November 24, 2012

  • Empathy

    Empathy. Yes, I have it. Yes, I am an empath. For those who don’t know, an empath is one who can feel the emotions of others (some of us can do this). We have an easier time sensing how someone is feeling. Sometimes body language and facial expressions can be interpreted, but sometimes, we just know. Before I knew what an empath was, I was sometimes really freaked out at how I knew how someone was feeling. Sometimes it feels like an invasion, on my part. Sometimes, people are really good at hiding their feelings, and they have a good shield that doesn’t let them out. I’ve never really looked into it much, but I think it has something to do with how different emotions emit different frequencies into the atmosphere, and an empath has the ability to pick up those frequencies and our brains interpret them. At least, that’s how it seems it should work.

    What does this mean for me? Basically, I have a deep understanding of people’s emotions. Not only can I feel what they’re feeling, but if I know why they’re feeling that way, I can completely understand. Because, every emotion has a reason. I can understand those reasons. I can step into those shoes and imagine what it would be like, very easily. Having this ability can be…difficult, at times. Sometimes emotions are very strong, and depending on what it is, it’s hard for me to handle. Anger, for instance. Anger is very difficult for me to handle. I’ll be the first to tell you that, in the past, I’ve been prone to angry outbursts. I’ve learned how to deal with it, however. But when someone around me has an outburst of anger, I feel it very intensely. Those energy waves are heavy and dark. I get quiet and don’t interact with the person. After the outburst is over, I have a hard time balancing myself out, and it’s a while before I’m back to normal. I think part of the reason I used to have such anger issues is because I didn’t understand what I was doing when I was younger, and it was a long time before I realized I had to build a defensive shield to help deflect other peoples’ emotions from infiltrating my mind.

    The reason I thought psychology was a good fit was because I have this understanding of emotions and situations. That maybe I can help people because of this ability I have. But the fear I have lately, is that I’m not sure I could handle it. Being a therapist, you’re around a lot of heightened emotion, most of which is negative and heavy. Would I be able to deflect all of it? Or would I absorb it, like I seem to do? When I was in therapy (yes, I would obviously have to work on my own problems first), I expressed this concern to my therapist, about having to see clients for 8-10 hours a day, and being able to stay balanced myself. She said you get training to be able to handle it. But, I honestly don’t know. *sigh* It’s interesting learning about everything, and I enjoy learning, but I really don’t know if I can do this. It’s hard for me as it is sometimes.
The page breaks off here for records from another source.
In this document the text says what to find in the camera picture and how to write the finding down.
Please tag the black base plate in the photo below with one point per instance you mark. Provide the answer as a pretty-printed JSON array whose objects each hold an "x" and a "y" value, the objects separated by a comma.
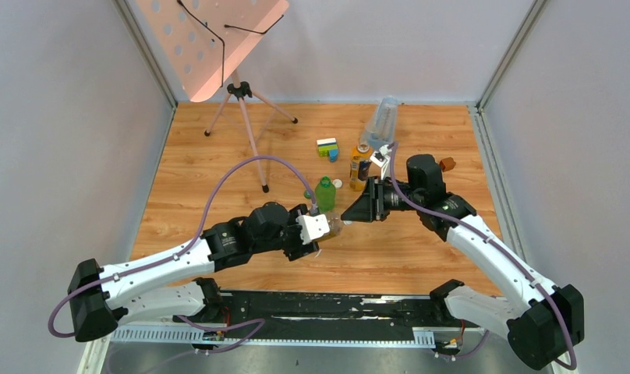
[{"x": 330, "y": 316}]

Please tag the coloured toy brick stack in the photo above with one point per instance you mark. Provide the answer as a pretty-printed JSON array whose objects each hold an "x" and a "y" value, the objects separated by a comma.
[{"x": 328, "y": 148}]

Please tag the brown small block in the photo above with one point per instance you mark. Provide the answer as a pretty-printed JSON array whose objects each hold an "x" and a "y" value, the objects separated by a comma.
[{"x": 447, "y": 164}]

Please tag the red yellow tea bottle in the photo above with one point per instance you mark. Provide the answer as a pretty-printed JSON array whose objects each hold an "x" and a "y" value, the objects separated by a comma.
[{"x": 335, "y": 224}]

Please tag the green plastic bottle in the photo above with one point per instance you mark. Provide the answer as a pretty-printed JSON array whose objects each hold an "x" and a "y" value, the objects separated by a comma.
[{"x": 325, "y": 193}]

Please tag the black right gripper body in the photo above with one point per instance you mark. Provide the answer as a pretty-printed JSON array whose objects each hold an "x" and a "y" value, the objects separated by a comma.
[{"x": 388, "y": 198}]

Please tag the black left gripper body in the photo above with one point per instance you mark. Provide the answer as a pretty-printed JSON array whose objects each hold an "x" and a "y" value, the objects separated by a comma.
[{"x": 302, "y": 248}]

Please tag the clear blue detergent bottle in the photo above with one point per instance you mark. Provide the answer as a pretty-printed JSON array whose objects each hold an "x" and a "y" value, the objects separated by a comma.
[{"x": 380, "y": 129}]

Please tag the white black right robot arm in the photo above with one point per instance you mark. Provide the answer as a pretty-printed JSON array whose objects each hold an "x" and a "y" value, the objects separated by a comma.
[{"x": 540, "y": 320}]

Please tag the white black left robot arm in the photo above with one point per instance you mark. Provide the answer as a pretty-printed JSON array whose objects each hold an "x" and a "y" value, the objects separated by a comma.
[{"x": 102, "y": 297}]

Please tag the pink music stand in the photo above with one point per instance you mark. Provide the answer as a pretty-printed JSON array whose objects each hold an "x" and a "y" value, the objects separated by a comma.
[{"x": 206, "y": 41}]

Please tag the yellow blue milk tea bottle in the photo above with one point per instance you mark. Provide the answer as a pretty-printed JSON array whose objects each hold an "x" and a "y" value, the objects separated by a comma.
[{"x": 359, "y": 166}]
    But the reason I’m blogging about this is because I’m having other troubles lately. I know that I’m understanding. I understand what’s happening in a situation (when I’m not involved, I can see both sides), and I can understand the feelings that go along with it. However, even if I can understand, does that mean I have to be okay with it? I struggle with this, a lot, and especially lately. I completely understand, but I’m having trouble being okay with it, and it makes me want to say things that I know I shouldn’t, and maybe that I don’t even mean. I don’t know where the line is. Is there a line? I don’t even know. All I know is, I understand, yet I don’t feel good about it. I suppose I feel better about it than I did initially, because I know that it’s necessary. I just don’t know.

    Also, in the middle of writing this, I looked up an empath real quick, *after* I said that it has to do with frequencies in the air…and I was right. LINKY. So I know I should be cleaning and packing a few things..but I just have zero energy. I fell asleep on the couch a little bit ago. My eyes feel so tired..and it’s gritty tired, not just I-want-to-close-my-eyes-now tired. Just exhausted. But at least I got to the post office in time to mail the orders I’ve received from the holiday sale (still going on for 35% off).
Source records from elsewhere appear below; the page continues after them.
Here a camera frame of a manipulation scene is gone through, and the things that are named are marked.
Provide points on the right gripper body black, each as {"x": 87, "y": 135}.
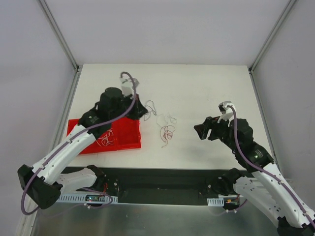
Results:
{"x": 211, "y": 128}

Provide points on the aluminium frame post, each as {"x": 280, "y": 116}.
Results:
{"x": 58, "y": 33}
{"x": 272, "y": 34}

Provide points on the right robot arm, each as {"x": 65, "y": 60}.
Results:
{"x": 277, "y": 201}

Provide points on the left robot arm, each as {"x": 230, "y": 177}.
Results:
{"x": 44, "y": 181}

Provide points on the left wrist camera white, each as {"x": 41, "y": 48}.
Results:
{"x": 127, "y": 87}

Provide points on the white cable duct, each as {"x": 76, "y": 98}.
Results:
{"x": 86, "y": 198}
{"x": 223, "y": 201}

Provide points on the right white cable duct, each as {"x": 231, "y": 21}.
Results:
{"x": 223, "y": 201}

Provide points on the left white cable duct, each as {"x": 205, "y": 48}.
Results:
{"x": 86, "y": 198}

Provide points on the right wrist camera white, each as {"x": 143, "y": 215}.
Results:
{"x": 226, "y": 109}

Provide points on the left aluminium frame post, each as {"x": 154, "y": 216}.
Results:
{"x": 58, "y": 33}

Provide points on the red plastic tray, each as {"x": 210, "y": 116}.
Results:
{"x": 124, "y": 134}

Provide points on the right aluminium frame post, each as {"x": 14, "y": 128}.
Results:
{"x": 272, "y": 34}

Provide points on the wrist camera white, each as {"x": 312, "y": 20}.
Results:
{"x": 127, "y": 87}
{"x": 226, "y": 109}

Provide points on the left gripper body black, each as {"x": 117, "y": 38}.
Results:
{"x": 134, "y": 108}
    Anyway. I hope everyone is well…at least better than I am at the moment….

Comments (22)

  • There’s nothing wrong with being an empathetic person. Actually, it’s a great thing. I try to be, but sometimes, it’s too difficult to understand what certain people are going through. 

    Glad you’re doing well :)

  • I can relate to this.

    Hugs!

  • *hugs* being empathic is a hard road to walk, absorbing the emotions of those around you. I know a lot of people don’t believe in empathic ability. That’s their choice. I however, have always believe that there are those who have a special little extra (I won’t say gift, because I know to a lot of people, it’s not a gift at all). But I do hope, sweetie, that you are able to maybe use that gift to help people, I know you would be a good therapist. You like helping people. :)
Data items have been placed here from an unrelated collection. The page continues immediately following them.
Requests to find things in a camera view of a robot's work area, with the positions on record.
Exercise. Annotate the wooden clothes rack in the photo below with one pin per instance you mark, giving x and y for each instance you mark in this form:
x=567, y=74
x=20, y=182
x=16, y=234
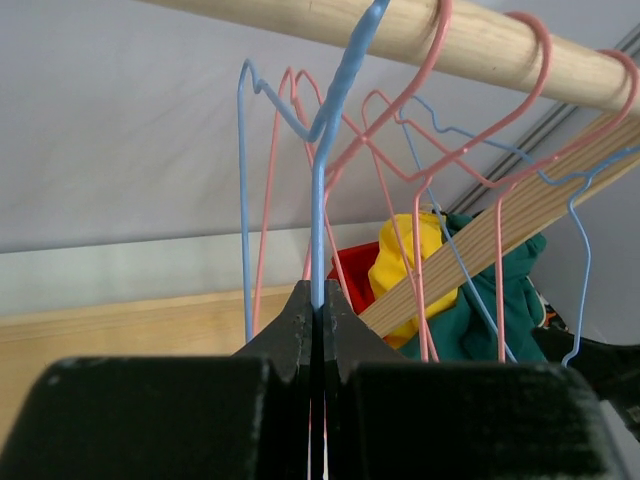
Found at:
x=119, y=169

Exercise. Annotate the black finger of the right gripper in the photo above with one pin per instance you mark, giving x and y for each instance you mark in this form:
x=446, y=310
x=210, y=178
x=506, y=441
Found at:
x=612, y=371

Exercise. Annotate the orange camouflage shorts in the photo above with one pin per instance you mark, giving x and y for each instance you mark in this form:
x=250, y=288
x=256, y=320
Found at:
x=551, y=318

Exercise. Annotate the green shorts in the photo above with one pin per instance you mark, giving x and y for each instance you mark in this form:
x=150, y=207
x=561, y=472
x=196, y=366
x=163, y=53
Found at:
x=463, y=333

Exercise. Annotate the light blue wire hanger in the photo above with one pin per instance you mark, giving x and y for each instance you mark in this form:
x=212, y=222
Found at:
x=600, y=163

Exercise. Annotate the blue hanger with green shorts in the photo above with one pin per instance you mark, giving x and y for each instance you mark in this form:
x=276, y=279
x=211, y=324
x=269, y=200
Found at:
x=322, y=131

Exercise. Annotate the yellow shorts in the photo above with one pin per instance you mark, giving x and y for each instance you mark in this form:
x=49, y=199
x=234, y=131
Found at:
x=395, y=241

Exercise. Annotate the pink hanger with camouflage shorts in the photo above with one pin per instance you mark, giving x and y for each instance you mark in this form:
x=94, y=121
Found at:
x=500, y=125

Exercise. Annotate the pink wire hanger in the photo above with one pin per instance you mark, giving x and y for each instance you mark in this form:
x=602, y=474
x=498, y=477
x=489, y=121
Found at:
x=483, y=242

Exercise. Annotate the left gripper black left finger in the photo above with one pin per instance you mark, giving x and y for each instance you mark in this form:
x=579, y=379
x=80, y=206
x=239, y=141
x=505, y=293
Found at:
x=243, y=416

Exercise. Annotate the red plastic bin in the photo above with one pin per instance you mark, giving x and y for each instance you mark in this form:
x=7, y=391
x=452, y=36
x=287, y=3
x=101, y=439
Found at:
x=356, y=262

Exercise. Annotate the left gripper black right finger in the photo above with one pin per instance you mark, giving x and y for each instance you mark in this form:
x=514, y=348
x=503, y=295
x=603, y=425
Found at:
x=388, y=417

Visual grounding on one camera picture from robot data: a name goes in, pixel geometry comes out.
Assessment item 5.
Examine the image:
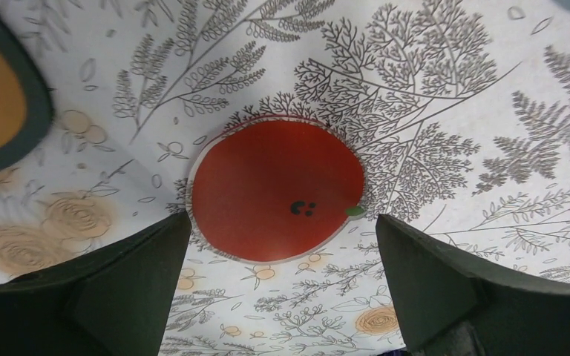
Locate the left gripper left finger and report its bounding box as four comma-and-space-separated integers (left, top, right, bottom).
0, 213, 191, 356

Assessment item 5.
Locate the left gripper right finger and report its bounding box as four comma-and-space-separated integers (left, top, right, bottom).
376, 215, 570, 355

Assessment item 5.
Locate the red apple coaster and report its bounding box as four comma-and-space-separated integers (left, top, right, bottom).
187, 119, 365, 263

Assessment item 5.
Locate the orange smiley coaster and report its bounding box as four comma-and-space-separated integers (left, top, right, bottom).
0, 19, 54, 171

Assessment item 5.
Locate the floral tablecloth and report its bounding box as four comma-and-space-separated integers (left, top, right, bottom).
0, 1, 570, 355

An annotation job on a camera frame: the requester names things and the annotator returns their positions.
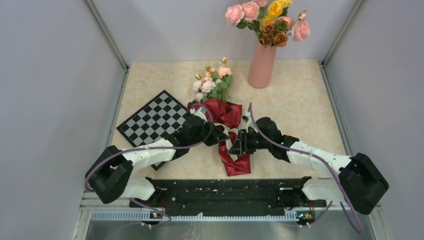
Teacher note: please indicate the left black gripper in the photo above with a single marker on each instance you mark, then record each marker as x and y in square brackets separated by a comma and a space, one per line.
[216, 136]

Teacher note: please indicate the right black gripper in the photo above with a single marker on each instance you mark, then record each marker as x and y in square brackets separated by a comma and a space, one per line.
[243, 134]

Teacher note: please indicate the red paper flower bouquet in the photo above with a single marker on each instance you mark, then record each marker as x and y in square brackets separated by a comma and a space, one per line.
[211, 91]

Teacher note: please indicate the cream ribbon with gold lettering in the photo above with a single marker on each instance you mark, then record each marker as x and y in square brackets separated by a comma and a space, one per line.
[228, 143]

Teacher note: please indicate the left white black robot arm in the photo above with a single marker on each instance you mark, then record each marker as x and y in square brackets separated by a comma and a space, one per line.
[110, 177]

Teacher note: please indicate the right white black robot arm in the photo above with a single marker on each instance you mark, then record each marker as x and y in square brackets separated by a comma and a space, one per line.
[352, 180]

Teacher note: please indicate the pink ceramic vase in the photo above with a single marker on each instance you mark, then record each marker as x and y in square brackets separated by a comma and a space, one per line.
[261, 66]

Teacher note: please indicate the artificial roses in vase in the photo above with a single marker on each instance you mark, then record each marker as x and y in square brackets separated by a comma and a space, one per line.
[270, 21]

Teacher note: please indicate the black white chessboard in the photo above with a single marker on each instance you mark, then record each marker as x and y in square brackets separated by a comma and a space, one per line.
[159, 117]

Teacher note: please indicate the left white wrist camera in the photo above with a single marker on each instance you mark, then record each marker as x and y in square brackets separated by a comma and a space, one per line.
[199, 111]

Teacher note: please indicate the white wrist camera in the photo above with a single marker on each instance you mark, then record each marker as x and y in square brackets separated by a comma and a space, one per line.
[199, 111]
[246, 117]

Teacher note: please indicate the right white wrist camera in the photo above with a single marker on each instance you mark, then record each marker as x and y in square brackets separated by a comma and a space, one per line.
[246, 117]

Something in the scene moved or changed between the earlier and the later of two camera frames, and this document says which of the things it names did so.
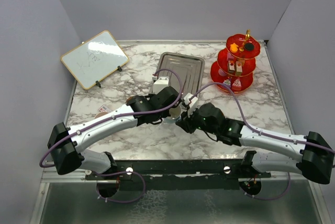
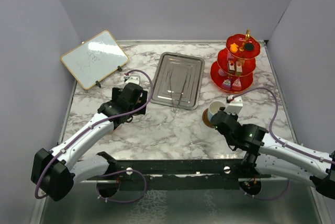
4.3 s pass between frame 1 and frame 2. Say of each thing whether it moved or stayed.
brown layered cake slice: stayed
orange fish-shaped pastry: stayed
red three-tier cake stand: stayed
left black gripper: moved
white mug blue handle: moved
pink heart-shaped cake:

  • It’s interesting and amazing how well people can read others’ emotions. I personally don’t think I’m that great at it. I also try to do my best to hide what I feel.

    I don’t think it’s a bad thing to be that good at detecting emotions. In fact, it’s probably what is needed in being a therapist. I think it lets the person feel more able to open up about things, perhaps.
    Get some sleep and feel better.

  • I’m not entirely sure what I believe in regards to “empaths” … I’ve been told everything from “it’s a bunch of hooey, and those people are just sensitive” to “My god, you are ALSO one!” (Because I have similar reactions to things as you’re talking about here) I seem to be able to sense and feel people on a level that’s different than everyone else’s. 

    I do know some people who take it way too far though, and those people drive me insane. I’ll never forget, I was with a person who was “claiming” to be an empath one time and like, we were all hanging out, and someone hit their hand really hard and needed ice and they were all like, “Oh, I felt that…” and I was just sitting there like, “Uh…no… you didn’t… trust me… or you’d be reacting differently right now…” That same person who claimed to have “felt” the physical, also was in the presence of everyone one time when someone broke down, and they claimed to ALSO feel what that person was feeling… I was sitting there thinking (again) that if they truly DID feel that, then they’d be in a different emotional state than what they were in… which I didn’t see. 

    So, I don’t entirely know what to believe regarding this. Like I said, I have had people flat out tell me that I seem that way myself. 

    However, I wonder… have you ever done acting? I’ll bet you’d make a good one. It seems that people with DEEP emotional bases are best at things like acting. 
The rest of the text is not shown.